Frankie Knuckles,Larry Levan, Jesse Saunders, Steve "Silk" Hurley, Chip E,
Dj Pierre, Marshall Peterson and Ron Hardy are some key names to remember when it comes to the origins of house music. I know I am probably leaving out a lot of people but these are the recurring artist that I found on my research journey.
House music was also known for it's incredible crowd control. When it started to become mainstream in the beginning it go lumped with the disco genre. There would be songs and singles that were basically house remixes of songs but would get released as disco mixes to categorize the music.
In 1979 radio personality Steve Dahl who had been recently laid off of a job due to the format changing to mostly disco fueled a hate filled disco demonstration night that would forever go down in history as death to disco. This took place at the Comisky Park in Chicago, Illinois where patrons brought in their "disco" albums which turned into any record that was made by black artists and commenced to insight a riot that turned into a huge fire and ended in riot police dispersing the area. Til this day the people who attended this event say that the disco demolition had nothing to do with the music but in fact was pure hatred towards the blacks and the gays.

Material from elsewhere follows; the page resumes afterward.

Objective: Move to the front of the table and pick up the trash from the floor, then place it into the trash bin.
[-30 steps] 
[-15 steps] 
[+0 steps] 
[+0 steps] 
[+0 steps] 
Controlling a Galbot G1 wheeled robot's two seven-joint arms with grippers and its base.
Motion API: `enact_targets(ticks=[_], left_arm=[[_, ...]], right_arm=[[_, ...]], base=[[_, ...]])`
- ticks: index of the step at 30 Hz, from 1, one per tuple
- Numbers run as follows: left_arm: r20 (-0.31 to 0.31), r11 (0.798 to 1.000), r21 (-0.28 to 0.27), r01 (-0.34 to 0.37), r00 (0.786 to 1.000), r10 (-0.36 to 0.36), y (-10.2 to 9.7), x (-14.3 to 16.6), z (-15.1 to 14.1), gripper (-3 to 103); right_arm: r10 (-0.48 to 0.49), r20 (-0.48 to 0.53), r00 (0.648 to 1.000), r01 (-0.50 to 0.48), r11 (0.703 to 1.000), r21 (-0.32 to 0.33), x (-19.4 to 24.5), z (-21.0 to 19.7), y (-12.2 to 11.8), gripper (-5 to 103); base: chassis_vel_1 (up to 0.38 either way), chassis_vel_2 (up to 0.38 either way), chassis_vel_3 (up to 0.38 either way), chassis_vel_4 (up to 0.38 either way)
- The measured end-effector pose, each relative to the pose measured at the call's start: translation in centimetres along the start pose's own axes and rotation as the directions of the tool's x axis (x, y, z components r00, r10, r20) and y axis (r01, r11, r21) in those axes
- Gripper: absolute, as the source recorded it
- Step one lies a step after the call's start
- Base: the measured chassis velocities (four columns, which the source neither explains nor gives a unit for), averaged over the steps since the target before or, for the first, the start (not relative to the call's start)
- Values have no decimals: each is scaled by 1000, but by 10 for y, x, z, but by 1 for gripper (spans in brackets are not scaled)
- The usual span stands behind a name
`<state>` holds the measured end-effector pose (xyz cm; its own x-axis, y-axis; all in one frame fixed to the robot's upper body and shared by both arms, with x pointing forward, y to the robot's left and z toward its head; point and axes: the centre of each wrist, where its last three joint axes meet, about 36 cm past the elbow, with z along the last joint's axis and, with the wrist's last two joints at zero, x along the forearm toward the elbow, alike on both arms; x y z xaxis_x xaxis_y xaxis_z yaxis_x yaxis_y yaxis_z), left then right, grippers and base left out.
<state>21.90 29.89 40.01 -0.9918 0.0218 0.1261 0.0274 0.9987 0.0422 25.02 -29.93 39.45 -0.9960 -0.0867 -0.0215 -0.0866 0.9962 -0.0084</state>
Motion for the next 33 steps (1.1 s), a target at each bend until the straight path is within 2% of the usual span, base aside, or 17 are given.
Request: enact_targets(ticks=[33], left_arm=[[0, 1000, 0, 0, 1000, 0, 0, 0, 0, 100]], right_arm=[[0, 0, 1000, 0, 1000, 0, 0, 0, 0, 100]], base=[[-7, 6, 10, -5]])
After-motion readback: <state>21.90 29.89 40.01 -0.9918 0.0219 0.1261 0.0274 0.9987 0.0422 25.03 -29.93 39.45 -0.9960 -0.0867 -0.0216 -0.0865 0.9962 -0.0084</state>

After all of this took place house music had to go even deeper underground.
That style of playing music started to finally take on a life of it's own after it go out of the shadows of disco. Sometime in 1984 it started to mold into a sound that officially got named "House Music".
The single "On and on" by Jesse Saunders was the first house music record pressed. The records sold so much. Everyone started making records. Trax Records - Larry and Screamin Rachel Cain.
In 1988 house music started to emerge overseas and get played along side other forms of electronic dance music that were popular in other countries. The home town artists of Chicago largely didn't even know that their music was over seas, didn't know their sound was being received over there and with people that weren't black.
"We didn't even know white people listened to house music."
Once house music went global people from all over the world traveled to Chicago and New York to get a taste of what it was like to experience the stomping grounds of where this house music sound was created. Since then there have been many interpretations of what house music is from all cultures and all over the world. I love all house music and it did make me feel like I belong in this scene just as much as anyone else learning this black history fact about the origins of house music. I hope you like the playlist and happy black history month!